THE TASK => Please reproduce the listing below exactly, leaving out every picture.
***** PROVIDED DATA *****
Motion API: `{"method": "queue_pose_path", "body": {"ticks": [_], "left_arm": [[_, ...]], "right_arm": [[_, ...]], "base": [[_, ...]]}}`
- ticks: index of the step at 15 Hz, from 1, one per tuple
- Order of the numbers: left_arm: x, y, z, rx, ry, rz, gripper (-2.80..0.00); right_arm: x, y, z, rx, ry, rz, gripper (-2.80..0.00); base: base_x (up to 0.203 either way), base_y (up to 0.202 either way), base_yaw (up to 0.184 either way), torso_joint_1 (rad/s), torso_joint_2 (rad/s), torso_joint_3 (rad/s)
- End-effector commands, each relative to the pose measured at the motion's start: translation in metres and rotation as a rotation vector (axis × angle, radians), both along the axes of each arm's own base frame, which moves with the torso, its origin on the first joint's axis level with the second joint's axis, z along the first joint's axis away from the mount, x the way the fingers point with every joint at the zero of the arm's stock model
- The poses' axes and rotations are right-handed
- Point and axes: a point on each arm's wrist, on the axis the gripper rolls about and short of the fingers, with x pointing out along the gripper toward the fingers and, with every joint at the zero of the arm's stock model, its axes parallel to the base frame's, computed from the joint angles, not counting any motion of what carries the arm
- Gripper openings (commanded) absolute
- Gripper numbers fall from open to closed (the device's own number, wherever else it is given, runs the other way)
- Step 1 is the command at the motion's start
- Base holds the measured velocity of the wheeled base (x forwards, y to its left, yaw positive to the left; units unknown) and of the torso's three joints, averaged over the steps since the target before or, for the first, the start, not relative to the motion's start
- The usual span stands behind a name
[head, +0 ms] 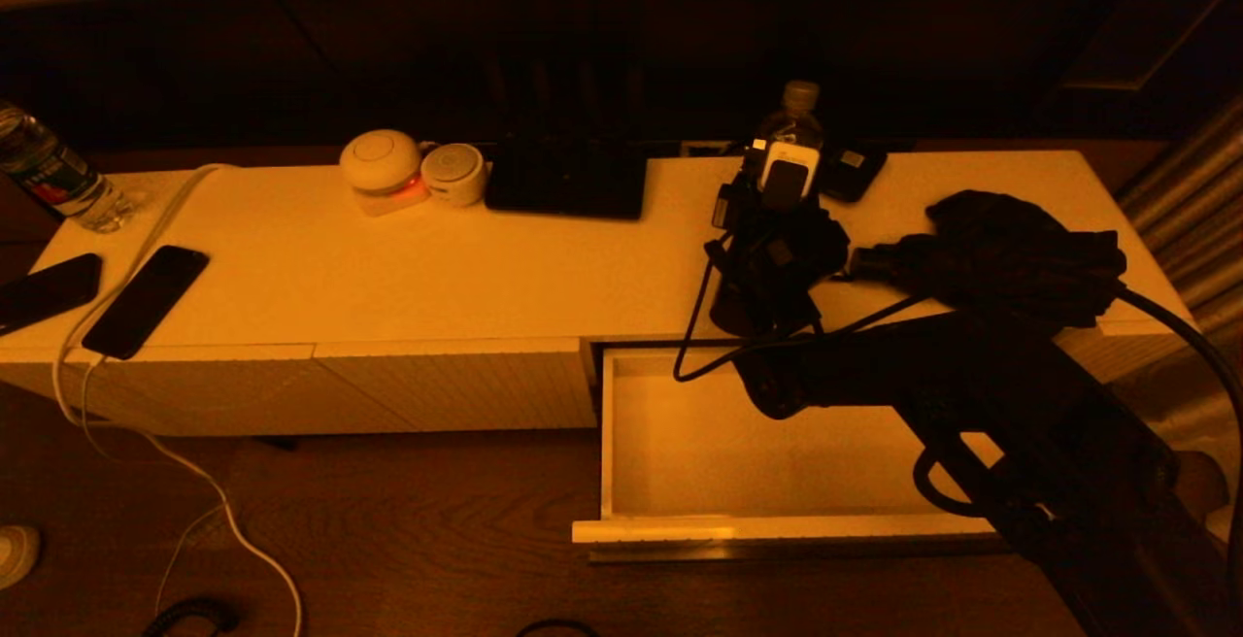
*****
RESPONSE TO THIS TASK =>
Motion API: `{"method": "queue_pose_path", "body": {"ticks": [_], "left_arm": [[_, ...]], "right_arm": [[_, ...]], "base": [[_, ...]]}}`
- ticks: index of the step at 15 Hz, from 1, one per tuple
- Order of the numbers: left_arm: x, y, z, rx, ry, rz, gripper (-2.80..0.00); right_arm: x, y, z, rx, ry, rz, gripper (-2.80..0.00); base: base_x (up to 0.203 either way), base_y (up to 0.202 either way), base_yaw (up to 0.184 either way), torso_joint_1 (rad/s), torso_joint_2 (rad/s), torso_joint_3 (rad/s)
- End-effector commands, each relative to the pose measured at the motion's start: translation in metres and rotation as a rotation vector (axis × angle, radians), both along the axes of each arm's own base frame, which moves with the torso, its origin on the first joint's axis level with the second joint's axis, z along the first joint's axis away from the mount, x the way the fingers point with every joint at the zero of the arm's stock model
- The poses' axes and rotations are right-handed
- Point and axes: a point on each arm's wrist, on the axis the gripper rolls about and short of the fingers, with x pointing out along the gripper toward the fingers and, with every joint at the zero of the arm's stock model, its axes parallel to the base frame's, computed from the joint angles, not counting any motion of what carries the arm
- Gripper openings (commanded) absolute
- Gripper numbers fall from open to closed (the device's own number, wherever else it is given, runs the other way)
- Step 1 is the command at the motion's start
- Base holds the measured velocity of the wheeled base (x forwards, y to its left, yaw positive to the left; units unknown) and of the torso's three joints, averaged over the steps since the target before or, for the first, the start, not relative to the motion's start
- The usual span stands behind a name
[head, +0 ms] 

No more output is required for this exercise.